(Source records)
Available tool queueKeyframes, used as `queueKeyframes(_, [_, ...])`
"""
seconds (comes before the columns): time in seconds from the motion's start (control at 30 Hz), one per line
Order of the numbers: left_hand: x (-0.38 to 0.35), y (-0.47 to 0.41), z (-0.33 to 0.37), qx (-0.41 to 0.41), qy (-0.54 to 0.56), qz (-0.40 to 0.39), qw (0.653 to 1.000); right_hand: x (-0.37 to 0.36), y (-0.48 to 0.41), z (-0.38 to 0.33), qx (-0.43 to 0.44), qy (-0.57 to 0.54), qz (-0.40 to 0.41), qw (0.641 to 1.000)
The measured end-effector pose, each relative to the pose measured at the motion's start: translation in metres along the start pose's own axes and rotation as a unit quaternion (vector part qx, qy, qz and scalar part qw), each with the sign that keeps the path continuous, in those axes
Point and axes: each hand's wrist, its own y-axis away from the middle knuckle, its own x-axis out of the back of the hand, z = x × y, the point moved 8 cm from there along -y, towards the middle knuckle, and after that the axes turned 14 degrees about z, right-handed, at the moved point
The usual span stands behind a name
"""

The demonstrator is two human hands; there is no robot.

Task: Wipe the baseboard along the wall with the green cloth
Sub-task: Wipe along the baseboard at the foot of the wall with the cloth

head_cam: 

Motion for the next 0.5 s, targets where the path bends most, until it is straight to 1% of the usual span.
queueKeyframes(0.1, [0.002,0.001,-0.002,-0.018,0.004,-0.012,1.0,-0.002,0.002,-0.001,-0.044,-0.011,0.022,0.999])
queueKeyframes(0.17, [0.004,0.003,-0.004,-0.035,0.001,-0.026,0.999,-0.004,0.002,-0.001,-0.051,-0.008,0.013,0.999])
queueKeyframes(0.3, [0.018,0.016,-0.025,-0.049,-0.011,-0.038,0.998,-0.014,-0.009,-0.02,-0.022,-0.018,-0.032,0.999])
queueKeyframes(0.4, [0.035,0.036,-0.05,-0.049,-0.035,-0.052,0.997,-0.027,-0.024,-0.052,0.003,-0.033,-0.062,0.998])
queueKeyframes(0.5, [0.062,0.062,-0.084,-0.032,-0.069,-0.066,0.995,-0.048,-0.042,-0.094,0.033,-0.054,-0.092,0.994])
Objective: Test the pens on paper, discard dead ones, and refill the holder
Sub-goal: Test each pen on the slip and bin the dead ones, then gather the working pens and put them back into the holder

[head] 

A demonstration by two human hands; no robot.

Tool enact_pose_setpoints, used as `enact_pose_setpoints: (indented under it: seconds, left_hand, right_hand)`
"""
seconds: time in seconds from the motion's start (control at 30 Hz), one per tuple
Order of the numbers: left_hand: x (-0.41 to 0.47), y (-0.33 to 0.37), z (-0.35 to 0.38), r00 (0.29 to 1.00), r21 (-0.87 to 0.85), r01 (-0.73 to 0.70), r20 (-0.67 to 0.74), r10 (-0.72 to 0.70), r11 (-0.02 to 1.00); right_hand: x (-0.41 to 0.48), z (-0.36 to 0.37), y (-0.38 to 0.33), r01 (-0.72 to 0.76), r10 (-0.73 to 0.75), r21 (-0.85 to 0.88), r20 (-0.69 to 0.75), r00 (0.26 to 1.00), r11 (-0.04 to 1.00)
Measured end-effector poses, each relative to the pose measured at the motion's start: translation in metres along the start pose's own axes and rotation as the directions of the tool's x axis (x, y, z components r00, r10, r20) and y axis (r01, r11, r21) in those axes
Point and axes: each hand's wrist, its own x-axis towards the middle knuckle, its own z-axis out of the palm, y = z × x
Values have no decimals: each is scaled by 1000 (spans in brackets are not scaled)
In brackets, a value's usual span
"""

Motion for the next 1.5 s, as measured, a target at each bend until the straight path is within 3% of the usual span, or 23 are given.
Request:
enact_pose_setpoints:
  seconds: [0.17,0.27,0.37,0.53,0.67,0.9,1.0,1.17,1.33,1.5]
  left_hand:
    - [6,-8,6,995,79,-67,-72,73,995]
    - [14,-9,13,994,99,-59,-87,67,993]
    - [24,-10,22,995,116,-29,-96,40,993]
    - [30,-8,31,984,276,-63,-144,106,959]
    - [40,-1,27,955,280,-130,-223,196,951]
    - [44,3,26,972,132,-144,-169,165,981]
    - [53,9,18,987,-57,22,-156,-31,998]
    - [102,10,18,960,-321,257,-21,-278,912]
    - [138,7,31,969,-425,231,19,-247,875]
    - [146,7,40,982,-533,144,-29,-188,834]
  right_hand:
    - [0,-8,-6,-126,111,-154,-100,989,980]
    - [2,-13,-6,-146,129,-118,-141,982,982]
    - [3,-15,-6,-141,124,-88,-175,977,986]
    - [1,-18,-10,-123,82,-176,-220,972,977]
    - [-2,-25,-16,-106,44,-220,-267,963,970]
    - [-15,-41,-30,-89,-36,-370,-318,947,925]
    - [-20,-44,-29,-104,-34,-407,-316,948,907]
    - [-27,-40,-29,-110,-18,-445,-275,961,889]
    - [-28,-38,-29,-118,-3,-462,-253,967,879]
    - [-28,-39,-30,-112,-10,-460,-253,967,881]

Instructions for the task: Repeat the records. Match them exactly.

Response to this exercise:
Available tool queueKeyframes, used as `queueKeyframes(_, [_, ...])`
"""
seconds (comes before the columns): time in seconds from the motion's start (control at 30 Hz), one per line
Order of the numbers: left_hand: x (-0.38 to 0.35), y (-0.47 to 0.41), z (-0.33 to 0.37), qx (-0.41 to 0.41), qy (-0.54 to 0.56), qz (-0.40 to 0.39), qw (0.653 to 1.000); right_hand: x (-0.37 to 0.36), y (-0.48 to 0.41), z (-0.38 to 0.33), qx (-0.43 to 0.44), qy (-0.57 to 0.54), qz (-0.40 to 0.41), qw (0.641 to 1.000)
The measured end-effector pose, each relative to the pose measured at the motion's start: translation in metres along the start pose's own axes and rotation as a unit quaternion (vector part qx, qy, qz and scalar part qw), each with the sign that keeps the path continuous, in those axes
Point and axes: each hand's wrist, its own y-axis away from the middle knuckle, its own x-axis out of the back of the hand, z = x × y, the point moved 8 cm from there along -y, towards the middle knuckle, and after that the axes turned 14 degrees about z, right-handed, at the moved point
The usual span stands behind a name
"""

The demonstrator is two human hands; there is no robot.

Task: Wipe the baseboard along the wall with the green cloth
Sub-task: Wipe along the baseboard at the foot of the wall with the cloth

head_cam: 

Motion for the next 0.5 s, targets where the path bends most, until it is straight to 1% of the usual span.
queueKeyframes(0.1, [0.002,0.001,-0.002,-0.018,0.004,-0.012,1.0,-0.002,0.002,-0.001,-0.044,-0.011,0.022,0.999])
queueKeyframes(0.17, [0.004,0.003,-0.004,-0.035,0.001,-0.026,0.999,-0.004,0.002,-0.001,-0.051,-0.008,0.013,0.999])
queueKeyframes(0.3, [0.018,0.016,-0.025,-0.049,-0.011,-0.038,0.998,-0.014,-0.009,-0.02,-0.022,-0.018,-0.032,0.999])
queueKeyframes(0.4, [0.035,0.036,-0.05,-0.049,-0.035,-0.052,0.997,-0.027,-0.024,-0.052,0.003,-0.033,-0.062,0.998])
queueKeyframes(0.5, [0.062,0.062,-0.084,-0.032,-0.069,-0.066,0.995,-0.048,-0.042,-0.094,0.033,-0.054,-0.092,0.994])
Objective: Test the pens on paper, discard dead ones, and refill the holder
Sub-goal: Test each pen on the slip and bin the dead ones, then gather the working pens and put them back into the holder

[head] 

A demonstration by two human hands; no robot.

Tool enact_pose_setpoints, used as `enact_pose_setpoints: (indented under it: seconds, left_hand, right_hand)`
"""
seconds: time in seconds from the motion's start (control at 30 Hz), one per tuple
Order of the numbers: left_hand: x (-0.41 to 0.47), y (-0.33 to 0.37), z (-0.35 to 0.38), r00 (0.29 to 1.00), r21 (-0.87 to 0.85), r01 (-0.73 to 0.70), r20 (-0.67 to 0.74), r10 (-0.72 to 0.70), r11 (-0.02 to 1.00); right_hand: x (-0.41 to 0.48), z (-0.36 to 0.37), y (-0.38 to 0.33), r01 (-0.72 to 0.76), r10 (-0.73 to 0.75), r21 (-0.85 to 0.88), r20 (-0.69 to 0.75), r00 (0.26 to 1.00), r11 (-0.04 to 1.00)
Measured end-effector poses, each relative to the pose measured at the motion's start: translation in metres along the start pose's own axes and rotation as the directions of the tool's x axis (x, y, z components r00, r10, r20) and y axis (r01, r11, r21) in those axes
Point and axes: each hand's wrist, its own x-axis towards the middle knuckle, its own z-axis out of the palm, y = z × x
Values have no decimals: each is scaled by 1000 (spans in brackets are not scaled)
In brackets, a value's usual span
"""

Motion for the next 1.5 s, as measured, a target at each bend until the straight path is within 3% of the usual span, or 23 are given.
Request:
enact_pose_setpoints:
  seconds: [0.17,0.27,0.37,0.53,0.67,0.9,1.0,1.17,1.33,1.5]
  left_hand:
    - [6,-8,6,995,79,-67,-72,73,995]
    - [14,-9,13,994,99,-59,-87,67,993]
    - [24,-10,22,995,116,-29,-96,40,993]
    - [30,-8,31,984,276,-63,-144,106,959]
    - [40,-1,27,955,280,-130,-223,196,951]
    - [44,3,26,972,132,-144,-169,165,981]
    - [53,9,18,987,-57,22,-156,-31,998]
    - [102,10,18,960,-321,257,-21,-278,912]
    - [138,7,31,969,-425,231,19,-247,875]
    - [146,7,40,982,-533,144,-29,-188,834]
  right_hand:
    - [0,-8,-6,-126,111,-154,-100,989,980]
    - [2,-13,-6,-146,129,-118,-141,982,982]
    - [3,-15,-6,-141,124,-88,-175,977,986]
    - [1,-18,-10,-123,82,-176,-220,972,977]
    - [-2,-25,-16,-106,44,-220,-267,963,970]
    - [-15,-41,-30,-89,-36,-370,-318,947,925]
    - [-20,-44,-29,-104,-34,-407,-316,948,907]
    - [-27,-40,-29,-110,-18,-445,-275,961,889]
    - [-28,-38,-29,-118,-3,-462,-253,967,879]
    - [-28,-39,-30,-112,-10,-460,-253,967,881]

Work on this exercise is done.